Selon les estimations de son organisation, difficiles à établir dans certains pays, 56 millions d’avortements ont été pratiqués chaque année dans le monde entre 2010 et 2014. Mais près de la moitié, soit 25 millions, n’ont pas été réalisés dans des conditions sûres.

Ces avortements effectués par des personnes non habilitées ou avec de mauvais équipements contribuent ainsi à la mortalité maternelle, dont l’éradication est l’un des principaux objectifs de l’ICPD.

L’écrasante majorité de ces avortements « non sûrs » (97%) ont lieu dans des pays en voie de développement d’Afrique, d’Asie et d’Amérique Latine, a ajouté Shilpa Shroff, soulignant que « rendre l’avortement illégal ne réduit pas le nombre d’avortements, cela les rend juste dangereux ».

– Printemps arabe –

Depuis 1994, le bilan est contrasté en Asie, où seuls cinq pays dont la Chine ont entièrement légalisé l’avortement, mais aussi au Maghreb et au Moyen-Orient, où, par exemple l’Irak et l’Algérie ont renforcé les limitations à cette pratique, ont indiqué les panélistes.

Aujourd’hui, au Moyen-Orient, « 80% des femmes en âge de procréer vivent dans un pays ayant restreint l’accès à l’avortement”, a déclaré Hedia Belhadj, présidente de l’association tunisienne Tawhida Ben Cheikh, qui milite pour la santé des femmes.
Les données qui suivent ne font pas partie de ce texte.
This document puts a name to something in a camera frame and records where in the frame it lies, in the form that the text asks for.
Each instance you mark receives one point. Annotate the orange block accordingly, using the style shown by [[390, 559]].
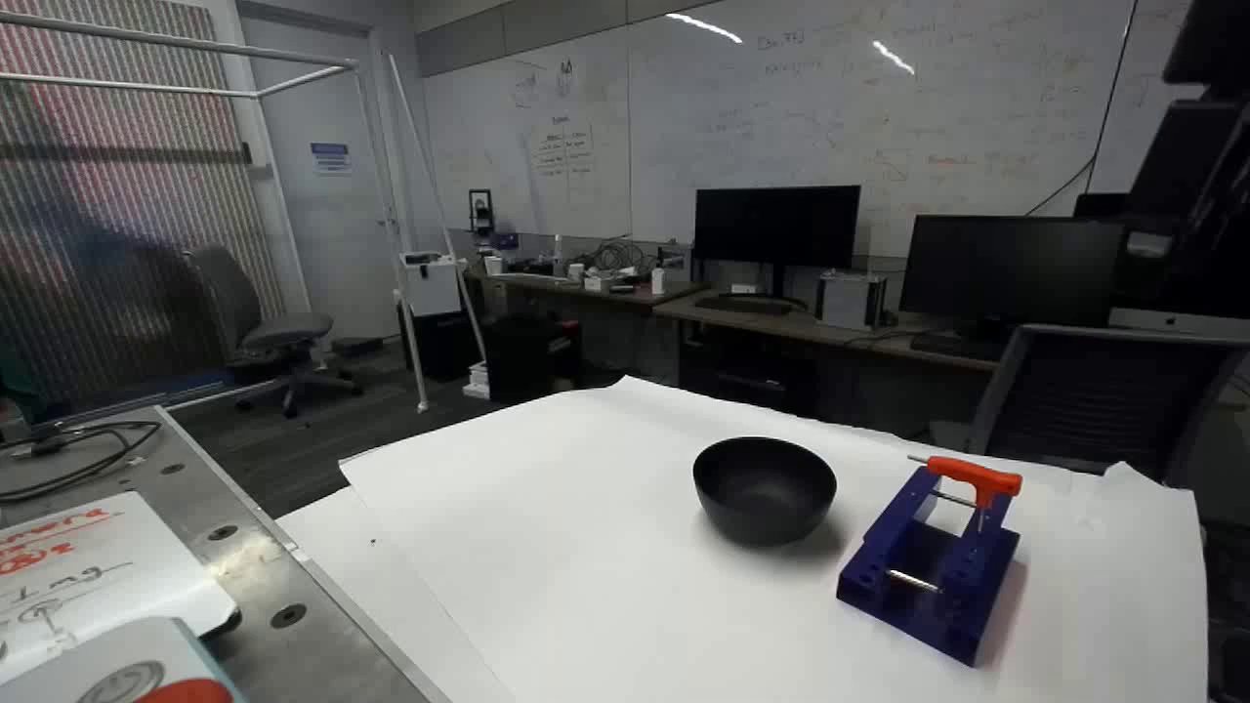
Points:
[[979, 479]]

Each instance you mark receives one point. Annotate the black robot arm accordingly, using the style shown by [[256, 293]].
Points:
[[1204, 170]]

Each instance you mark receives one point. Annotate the black bowl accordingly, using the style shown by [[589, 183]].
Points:
[[763, 494]]

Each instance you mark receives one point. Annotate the white cup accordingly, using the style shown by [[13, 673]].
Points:
[[658, 278]]

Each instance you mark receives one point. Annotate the black keyboard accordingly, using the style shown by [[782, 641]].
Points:
[[753, 303]]

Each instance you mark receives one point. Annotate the long wooden office desk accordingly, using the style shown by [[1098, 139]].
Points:
[[782, 326]]

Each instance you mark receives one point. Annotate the white table cloth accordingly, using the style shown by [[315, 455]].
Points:
[[589, 522]]

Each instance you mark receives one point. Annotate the small black computer monitor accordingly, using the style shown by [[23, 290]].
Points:
[[774, 224]]

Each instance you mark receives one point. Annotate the white box on desk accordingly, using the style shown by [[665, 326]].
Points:
[[848, 299]]

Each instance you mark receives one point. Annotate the white door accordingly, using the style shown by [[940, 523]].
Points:
[[335, 234]]

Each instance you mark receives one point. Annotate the large white paper sheet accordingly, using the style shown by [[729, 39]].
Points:
[[378, 586]]

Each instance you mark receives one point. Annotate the thin metal rod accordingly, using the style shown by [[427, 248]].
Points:
[[915, 579], [954, 496]]

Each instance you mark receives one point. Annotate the blue door sign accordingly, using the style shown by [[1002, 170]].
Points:
[[330, 155]]

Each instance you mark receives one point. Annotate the grey office swivel chair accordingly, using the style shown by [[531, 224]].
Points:
[[256, 326]]

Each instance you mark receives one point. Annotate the wide black computer monitor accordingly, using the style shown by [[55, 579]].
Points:
[[1011, 267]]

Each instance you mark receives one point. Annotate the blue perforated metal rack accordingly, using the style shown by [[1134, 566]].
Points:
[[940, 605]]

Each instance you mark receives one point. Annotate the black mesh back chair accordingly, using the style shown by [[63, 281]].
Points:
[[1087, 397]]

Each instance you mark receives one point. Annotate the paper with red writing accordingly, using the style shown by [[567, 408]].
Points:
[[91, 579]]

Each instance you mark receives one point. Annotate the white booklet with red print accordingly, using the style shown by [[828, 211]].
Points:
[[119, 670]]

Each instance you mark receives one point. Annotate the black wall device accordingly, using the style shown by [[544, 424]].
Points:
[[481, 211]]

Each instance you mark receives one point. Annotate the white metal frame bars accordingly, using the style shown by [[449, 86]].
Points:
[[171, 39]]
Elle souligne que le printemps arabe, tout en autorisant une plus grande liberté d’expression, a aussi permis aux « lobbies conservateurs » d’utiliser les réseaux sociaux contre les droits des femmes.

En Afrique, les lois concernant l’avortement sont très restrictives dans un quart des pays. Six d’entre eux, dont la République démocratique du Congo et le Sénégal, l’ont totalement interdit, quelles que soient les circonstances, selon un rapport de la Fédération internationale pour la planification familiale (IPPF) publié en juin 2018.
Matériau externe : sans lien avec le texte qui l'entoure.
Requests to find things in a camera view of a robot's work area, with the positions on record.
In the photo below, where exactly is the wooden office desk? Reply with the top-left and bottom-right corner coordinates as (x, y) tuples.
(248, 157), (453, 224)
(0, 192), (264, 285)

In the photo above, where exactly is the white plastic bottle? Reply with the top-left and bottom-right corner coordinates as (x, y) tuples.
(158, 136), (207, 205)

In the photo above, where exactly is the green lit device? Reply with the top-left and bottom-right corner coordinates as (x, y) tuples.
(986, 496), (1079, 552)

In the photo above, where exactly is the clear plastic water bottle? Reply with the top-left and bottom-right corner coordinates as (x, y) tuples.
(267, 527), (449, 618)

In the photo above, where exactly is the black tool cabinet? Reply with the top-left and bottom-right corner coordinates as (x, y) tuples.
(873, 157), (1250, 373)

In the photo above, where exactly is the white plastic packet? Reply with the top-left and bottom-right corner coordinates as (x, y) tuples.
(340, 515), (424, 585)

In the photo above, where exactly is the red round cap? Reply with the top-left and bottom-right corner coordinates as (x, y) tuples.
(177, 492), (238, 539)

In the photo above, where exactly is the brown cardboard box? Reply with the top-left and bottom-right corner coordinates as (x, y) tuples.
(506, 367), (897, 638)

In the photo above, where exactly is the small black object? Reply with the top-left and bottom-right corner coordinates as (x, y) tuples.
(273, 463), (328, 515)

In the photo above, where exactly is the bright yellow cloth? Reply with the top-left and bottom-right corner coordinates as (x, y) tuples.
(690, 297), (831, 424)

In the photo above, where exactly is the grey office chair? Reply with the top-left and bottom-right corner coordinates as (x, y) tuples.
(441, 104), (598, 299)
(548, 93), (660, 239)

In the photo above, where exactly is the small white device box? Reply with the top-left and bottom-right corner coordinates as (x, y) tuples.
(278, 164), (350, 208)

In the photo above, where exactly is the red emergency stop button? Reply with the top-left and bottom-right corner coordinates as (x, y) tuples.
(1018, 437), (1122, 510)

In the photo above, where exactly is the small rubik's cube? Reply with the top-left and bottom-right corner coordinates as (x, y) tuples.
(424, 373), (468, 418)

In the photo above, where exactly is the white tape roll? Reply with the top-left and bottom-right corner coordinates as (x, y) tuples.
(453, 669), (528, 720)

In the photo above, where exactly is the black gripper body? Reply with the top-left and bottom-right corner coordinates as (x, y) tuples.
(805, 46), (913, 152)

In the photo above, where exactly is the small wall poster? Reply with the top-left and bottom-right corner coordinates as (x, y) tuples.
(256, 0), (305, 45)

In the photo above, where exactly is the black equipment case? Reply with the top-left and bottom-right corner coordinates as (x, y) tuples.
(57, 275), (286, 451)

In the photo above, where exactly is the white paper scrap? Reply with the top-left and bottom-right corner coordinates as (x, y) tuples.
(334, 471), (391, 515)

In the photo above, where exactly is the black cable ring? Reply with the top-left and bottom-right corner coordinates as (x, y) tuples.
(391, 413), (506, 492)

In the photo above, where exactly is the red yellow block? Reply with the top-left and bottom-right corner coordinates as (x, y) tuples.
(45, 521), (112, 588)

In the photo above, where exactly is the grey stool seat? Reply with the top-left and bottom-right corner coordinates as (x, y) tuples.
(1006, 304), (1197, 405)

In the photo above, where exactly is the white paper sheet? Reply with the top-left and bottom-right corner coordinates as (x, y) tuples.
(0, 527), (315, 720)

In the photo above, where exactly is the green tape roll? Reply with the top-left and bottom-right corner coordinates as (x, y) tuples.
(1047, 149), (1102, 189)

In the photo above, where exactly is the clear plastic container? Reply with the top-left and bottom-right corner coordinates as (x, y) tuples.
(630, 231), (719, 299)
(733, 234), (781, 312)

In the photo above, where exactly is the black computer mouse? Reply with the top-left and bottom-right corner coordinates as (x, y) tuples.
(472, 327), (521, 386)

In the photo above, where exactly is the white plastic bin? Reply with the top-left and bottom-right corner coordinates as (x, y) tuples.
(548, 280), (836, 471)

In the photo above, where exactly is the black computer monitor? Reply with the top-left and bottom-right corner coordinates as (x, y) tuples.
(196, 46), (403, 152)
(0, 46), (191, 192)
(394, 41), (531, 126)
« Notre plus grand défi, c’est que l’avortement est criminalisé. Une femme peut être arrêtée pour cela. (…) Ce que nous recherchons ce n’est pas la légalisation, mais la décriminalisation », a nuancé auprès de l’AFP Ernest Nyamato, responsable pour l’Afrique de l’IPAS, une ONG qui promeut l’accès à l’avortement.

« La barrière la plus importante, c’est la religion », relève ce médecin kényan, précisant que tous les pays africains ont pourtant signé le protocole de Maputo (2003, portant sur les droits des femmes, dont l’accès à l’avortement), et que 40 d’entre eux l’ont approuvé sans restrictions.

« Un autre défi est que même dans les pays où c’est légal, comme l’Afrique du Sud, il y a des obstacles: le système de santé ne va pas fournir le service, les professionnels de santé ne sont pas formés… », dit-il.

« Et même lorsque la loi est ouverte (à l’avortement), ce n’est pas une priorité pour beaucoup de gouvernements: il n’y a pas d’argent mis à disposition », déplore-t-il, soulignant toutefois que certains pays, comme l’Éthiopie, font figure de modèles en terme d’accès à l’avortement.

Selon le rapport de l’IPPF, 8,2 millions d’avortements ont été pratiqués en Afrique chaque année entre 2010 et 2014, des chiffres similaires à ceux du début des années 90.

Trois quarts d’entre eux ne sont pas réalisés dans des conditions sûres.